Write the listing out again verbatim, leaving nothing out.
- - -
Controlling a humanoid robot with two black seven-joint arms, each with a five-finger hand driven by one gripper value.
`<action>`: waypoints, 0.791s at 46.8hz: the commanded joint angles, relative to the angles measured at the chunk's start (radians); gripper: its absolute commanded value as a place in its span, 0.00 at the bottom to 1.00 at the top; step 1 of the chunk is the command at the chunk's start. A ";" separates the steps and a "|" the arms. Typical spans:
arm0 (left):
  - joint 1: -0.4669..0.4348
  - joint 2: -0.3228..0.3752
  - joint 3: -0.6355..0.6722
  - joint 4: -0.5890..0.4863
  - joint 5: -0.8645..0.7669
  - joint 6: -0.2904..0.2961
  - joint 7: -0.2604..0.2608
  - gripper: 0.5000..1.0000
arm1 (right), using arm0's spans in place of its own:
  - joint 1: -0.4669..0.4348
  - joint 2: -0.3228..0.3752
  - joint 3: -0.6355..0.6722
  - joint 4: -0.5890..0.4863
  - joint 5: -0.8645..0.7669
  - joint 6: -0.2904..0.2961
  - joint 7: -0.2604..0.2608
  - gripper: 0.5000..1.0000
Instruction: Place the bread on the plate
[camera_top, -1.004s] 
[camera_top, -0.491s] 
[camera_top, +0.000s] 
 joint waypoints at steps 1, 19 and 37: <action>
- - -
Reply to the task
Controlling a humanoid robot with two black seven-joint arms, each with a five-finger hand driven by one gripper value.
`<action>`: waypoints, 0.791s at 46.8hz: the commanded joint angles, relative to the angles measured at the chunk's start (radians); gripper: its absolute commanded value as a place in its span, 0.00 at the bottom to 1.00 at the top; step 1 of the chunk is the command at the chunk's start. A ";" separates the steps and a "|" the arms. Typical spans:
arm0 (left):
  - joint 1: -0.4669..0.4348
  - joint 2: -0.3228..0.3752
  - joint 3: -0.6355..0.6722
  - joint 4: -0.5890..0.4863
  - joint 5: -0.8645..0.7669
  - joint 6: -0.2904..0.2961
  - joint 7: -0.2604..0.2608
  - gripper: 0.5000..1.0000
arm1 (right), using arm0's spans in place of its own:
  - joint 1: -0.4669..0.4348
  - joint 2: -0.3228..0.3752
  - joint 3: -0.6355..0.6722
  - joint 4: -0.5890..0.4863
  - joint 5: -0.8645..0.7669
  - joint 6: -0.2904..0.2961
  - joint 7: -0.2604..0.2608
  - gripper: 0.5000..1.0000
Instruction: Place the bread on the plate
[camera_top, -1.004s] 
[camera_top, -0.491s] 
[camera_top, +0.000s] 
 joint waypoints at steps 1, 19 and 37: <action>

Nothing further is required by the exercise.